## What the task asks:
Print the whole listing again exactly as it stands, leaving out any images.

## Collected material:
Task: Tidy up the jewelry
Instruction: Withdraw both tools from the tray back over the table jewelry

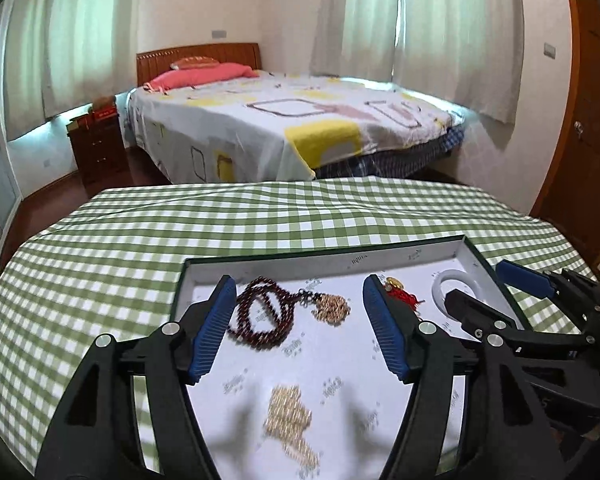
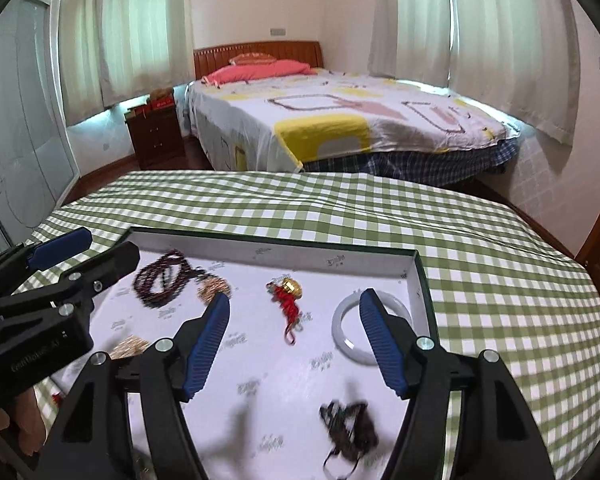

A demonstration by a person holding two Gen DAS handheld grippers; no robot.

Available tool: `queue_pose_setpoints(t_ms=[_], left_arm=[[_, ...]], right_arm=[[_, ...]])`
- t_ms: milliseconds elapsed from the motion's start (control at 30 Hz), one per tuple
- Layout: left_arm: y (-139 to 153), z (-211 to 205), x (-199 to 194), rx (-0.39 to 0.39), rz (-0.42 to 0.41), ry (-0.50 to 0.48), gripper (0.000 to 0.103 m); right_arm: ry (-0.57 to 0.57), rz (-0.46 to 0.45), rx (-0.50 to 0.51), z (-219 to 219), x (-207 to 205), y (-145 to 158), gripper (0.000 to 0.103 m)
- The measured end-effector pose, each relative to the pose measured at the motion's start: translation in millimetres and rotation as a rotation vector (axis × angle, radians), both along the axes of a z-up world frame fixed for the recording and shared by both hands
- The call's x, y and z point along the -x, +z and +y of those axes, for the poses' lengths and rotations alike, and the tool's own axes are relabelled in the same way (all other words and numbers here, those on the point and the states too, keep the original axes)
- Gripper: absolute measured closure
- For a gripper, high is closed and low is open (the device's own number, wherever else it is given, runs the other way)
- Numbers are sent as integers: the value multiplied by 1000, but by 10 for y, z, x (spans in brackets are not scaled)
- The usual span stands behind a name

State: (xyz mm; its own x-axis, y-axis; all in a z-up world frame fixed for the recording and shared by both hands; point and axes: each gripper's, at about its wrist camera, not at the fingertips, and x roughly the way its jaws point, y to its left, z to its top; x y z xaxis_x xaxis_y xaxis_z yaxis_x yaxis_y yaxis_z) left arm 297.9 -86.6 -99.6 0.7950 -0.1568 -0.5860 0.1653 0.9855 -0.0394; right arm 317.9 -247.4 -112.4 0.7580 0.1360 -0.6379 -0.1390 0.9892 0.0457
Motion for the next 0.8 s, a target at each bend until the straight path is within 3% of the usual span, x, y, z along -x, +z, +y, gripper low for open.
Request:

## Response box:
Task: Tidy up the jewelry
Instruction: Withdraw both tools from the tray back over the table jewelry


A demonstration by a person holding two Gen DAS handheld grippers; no robot.

Available tool: `queue_pose_setpoints(t_ms=[_], left_arm=[[_, ...]], right_arm=[[_, ...]])`
- t_ms: milliseconds elapsed from the motion's start (control at 30 Hz), one per tuple
- Layout: left_arm: y (-139 to 153), z (-211 to 205), x (-199 to 194), rx (-0.39 to 0.39), rz (-0.42 to 0.41), ry (-0.50 to 0.48), gripper (0.000 to 0.103 m); right_arm: ry (-0.57 to 0.57), rz (-0.46 to 0.45), rx (-0.50 to 0.51), z (-219 to 219), x (-207 to 205), y (-145 to 158), gripper (0.000 to 0.103 m)
- The measured end-effector pose, each relative to the pose measured at the motion's start: translation in millimetres and rotation as a rotation vector (axis × angle, radians), both along the axes of a z-up world frame fixed for the recording and shared by both hands
- The call's x, y and z point along the -x, +z and +y of those axes, for the poses' lengths and rotations alike, and the tool's own axes are relabelled in the same way (all other words and numbers here, those on the point and the states too, keep the original axes)
- Gripper: absolute measured closure
- For a gripper, high is closed and low is open (the device's own number, wherever else it is given, runs the other way)
- Numbers are sent as integers: the value multiplied by 1000, but by 10 for y, z, x (spans in brackets are not scaled)
- The usual span stands behind a name

State: (xyz mm; its own x-axis, y-axis; all in a z-up world frame fixed for the recording and shared by both hands; point and axes: each gripper's, at about its wrist camera, not at the fingertips, and x roughly the way its jaws point, y to its left, z to its top; x y z xaxis_x xaxis_y xaxis_z yaxis_x yaxis_y yaxis_z) left arm 297.9 -86.6 -99.6 0.7950 -0.1568 -0.5860 0.1653 0.9855 -0.0394; right arm 317.9 -247.4 -112.4 0.7580 0.1360 -0.6379 -0.1390 0.9892 0.0457
Motion for the next 0.8 s, a target at each bend until the straight path is within 3% of the usual span, x, y, z along -x, +z, +y, gripper low for open.
Request:

No additional output will be produced.